Data:
=== Section Start ===

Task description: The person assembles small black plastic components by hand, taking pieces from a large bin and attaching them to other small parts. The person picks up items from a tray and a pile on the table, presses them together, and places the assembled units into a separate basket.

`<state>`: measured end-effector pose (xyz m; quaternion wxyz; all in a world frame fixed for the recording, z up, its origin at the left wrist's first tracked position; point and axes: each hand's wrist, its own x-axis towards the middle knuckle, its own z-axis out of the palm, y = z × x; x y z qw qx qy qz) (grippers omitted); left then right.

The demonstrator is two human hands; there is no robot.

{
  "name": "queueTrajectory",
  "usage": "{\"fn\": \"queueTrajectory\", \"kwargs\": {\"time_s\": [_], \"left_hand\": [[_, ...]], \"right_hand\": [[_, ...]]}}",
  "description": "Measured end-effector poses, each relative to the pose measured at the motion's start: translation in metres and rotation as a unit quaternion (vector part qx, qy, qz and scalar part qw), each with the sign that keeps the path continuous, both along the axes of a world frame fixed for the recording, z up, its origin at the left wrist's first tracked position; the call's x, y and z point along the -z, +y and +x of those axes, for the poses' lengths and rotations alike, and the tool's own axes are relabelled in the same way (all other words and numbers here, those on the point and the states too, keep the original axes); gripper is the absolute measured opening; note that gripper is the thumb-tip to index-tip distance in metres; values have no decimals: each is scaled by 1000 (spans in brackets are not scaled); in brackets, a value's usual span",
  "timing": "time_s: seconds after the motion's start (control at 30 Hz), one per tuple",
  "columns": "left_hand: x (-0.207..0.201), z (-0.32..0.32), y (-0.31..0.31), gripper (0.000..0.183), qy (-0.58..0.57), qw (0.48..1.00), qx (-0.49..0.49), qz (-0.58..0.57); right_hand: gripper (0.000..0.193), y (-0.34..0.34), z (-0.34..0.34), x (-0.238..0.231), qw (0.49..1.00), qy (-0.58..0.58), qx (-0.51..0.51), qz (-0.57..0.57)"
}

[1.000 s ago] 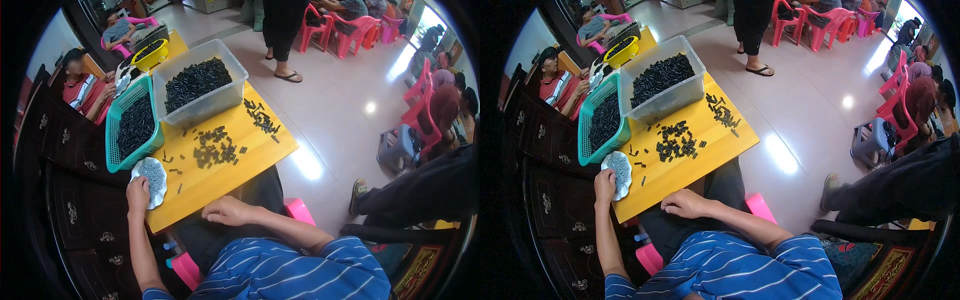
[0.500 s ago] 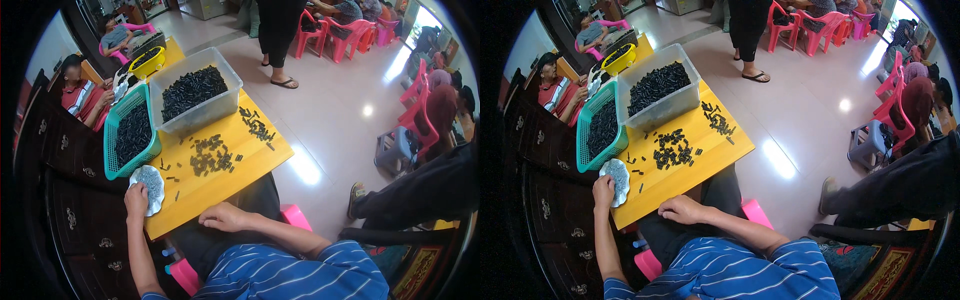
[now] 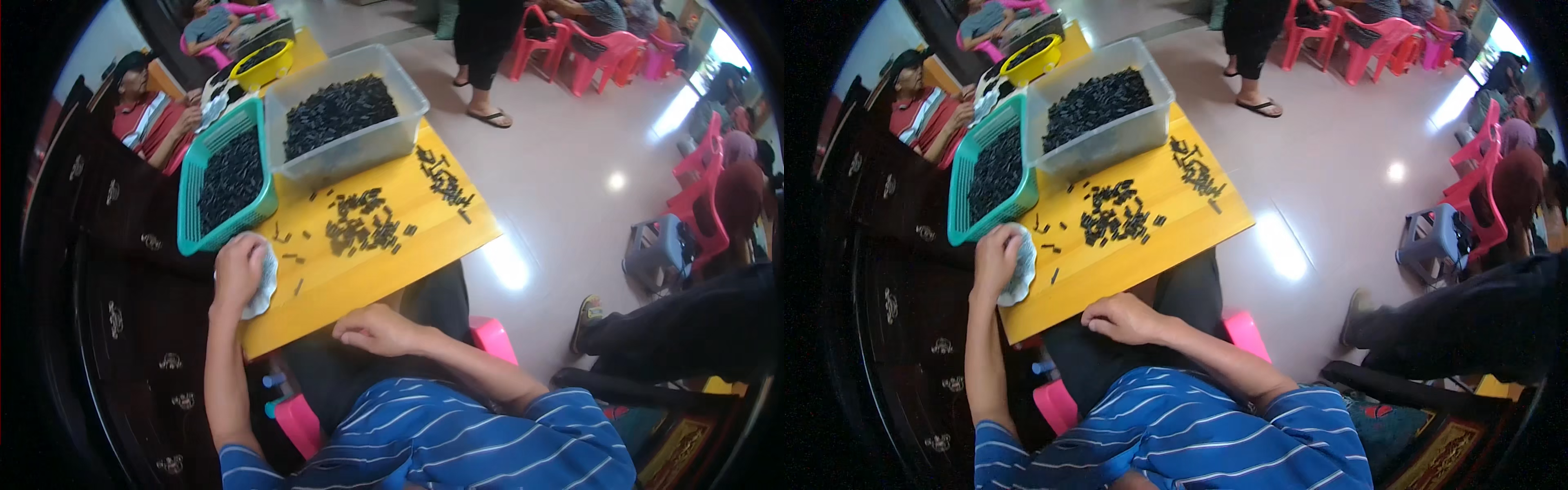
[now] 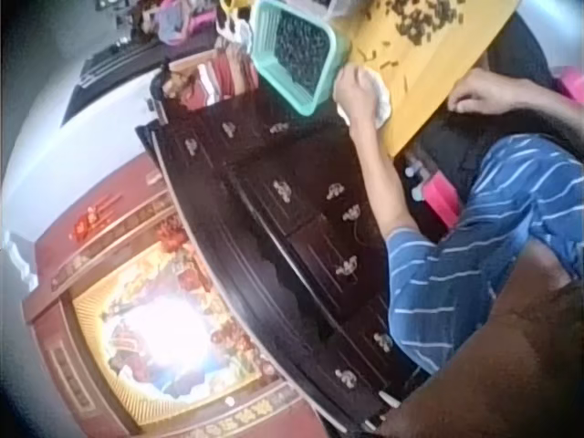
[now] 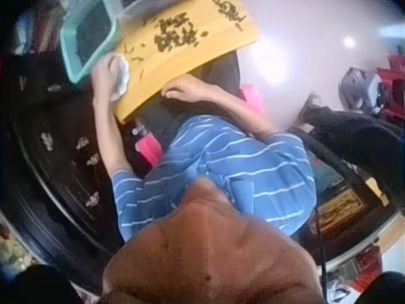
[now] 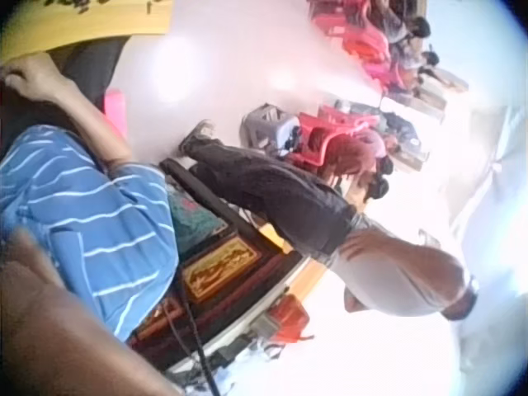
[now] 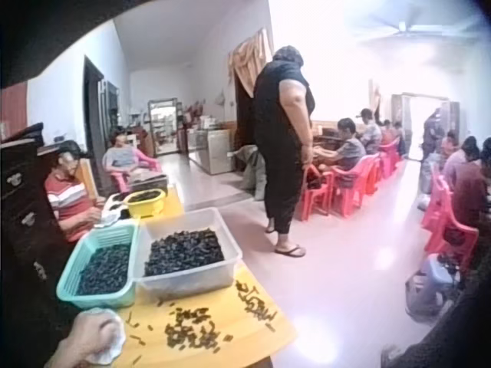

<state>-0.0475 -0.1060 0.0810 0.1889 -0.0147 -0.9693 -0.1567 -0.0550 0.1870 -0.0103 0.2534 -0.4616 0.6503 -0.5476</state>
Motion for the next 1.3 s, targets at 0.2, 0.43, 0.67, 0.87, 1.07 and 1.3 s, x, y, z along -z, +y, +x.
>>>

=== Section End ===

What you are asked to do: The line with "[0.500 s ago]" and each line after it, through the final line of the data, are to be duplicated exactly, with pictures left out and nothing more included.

Task solution:
[0.500 s ago] 
[now] 
[now] 
[now] 
[now] 
[now] 

<state>-0.0475 -0.1060 0.0810 0.1889 -0.0147 -0.9693 -0.1567 -0.0550 0.1870 -0.0103 0.2534 -0.4616 0.6503 -0.5476</state>
Motion for the next 1.3 s, targets at 0.2, 0.43, 0.67, 0.87, 1.07 and 1.3 s, x, y, z along -z, +y, +x.
>>>

The exercise has been fully completed.